Unfortunately New Zealand doesn’t train and retain enough specialists to fill this gaping 25% hole. Improving retention is often the best cure but not in this desperate situation. Recruitment is more critical but this requires competing in the international market particularly with Australia.

But, with a core salary gap estimated by BERL economists to be over 60%, New Zealand is in serious trouble. Highlighting the point is that the bottom steps in Australian state scales are higher than the highest step in New Zealand. This means that we can’t even say we are in an Australasian medical labour market; New Zealand is in an Australian market.

Seeking a salary increase of over 60% for DHB employed specialists would be (non-arguably) clinically mad. But there is another way of solving the crisis by constructing a new competitive scale starting at around the level of the bottom Australian steps. The establishment cost could be significantly minimised by transferring to the lower end of the new scale especially as nearly half of DHB specialists are on the top two steps.
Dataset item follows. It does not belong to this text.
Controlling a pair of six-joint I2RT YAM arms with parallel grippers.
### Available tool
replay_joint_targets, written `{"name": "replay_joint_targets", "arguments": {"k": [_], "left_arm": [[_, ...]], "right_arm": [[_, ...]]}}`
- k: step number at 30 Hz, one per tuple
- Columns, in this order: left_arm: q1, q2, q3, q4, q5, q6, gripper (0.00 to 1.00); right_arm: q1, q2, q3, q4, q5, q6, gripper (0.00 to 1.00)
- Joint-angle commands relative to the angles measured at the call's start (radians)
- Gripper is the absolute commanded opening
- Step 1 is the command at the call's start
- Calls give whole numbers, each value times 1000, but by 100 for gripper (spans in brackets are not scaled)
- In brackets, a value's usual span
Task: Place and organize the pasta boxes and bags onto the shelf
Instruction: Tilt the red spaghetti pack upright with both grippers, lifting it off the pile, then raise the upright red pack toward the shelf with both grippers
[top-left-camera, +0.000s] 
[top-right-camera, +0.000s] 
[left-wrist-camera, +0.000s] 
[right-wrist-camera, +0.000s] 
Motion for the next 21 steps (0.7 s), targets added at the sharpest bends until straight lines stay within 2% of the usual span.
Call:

With the right combination of union willpower and government responsibility this is doable. It would ensure that DHBs could compete with Australia for international recruitment and that we can also disincentivise our specialists don’t migrate across the Tasman. It would enable DHBs to resolve shortages, significantly reduce burnout and increase patient accessibility and safety. But no chance of this under the pay freeze.

Irony

For those who can afford it the private health system can be a more accessible and safer option. But this is unaffordable for the lower paid public servants that the Government claims to be so concerned about.

The most astute assessment of the Government’s pay freeze as come from right-wing blogger David Farrar. Both appreciatively and wittily he offered Robertson and Hipkins honorary membership of the right-wing Taxpayers Union. This says it all really.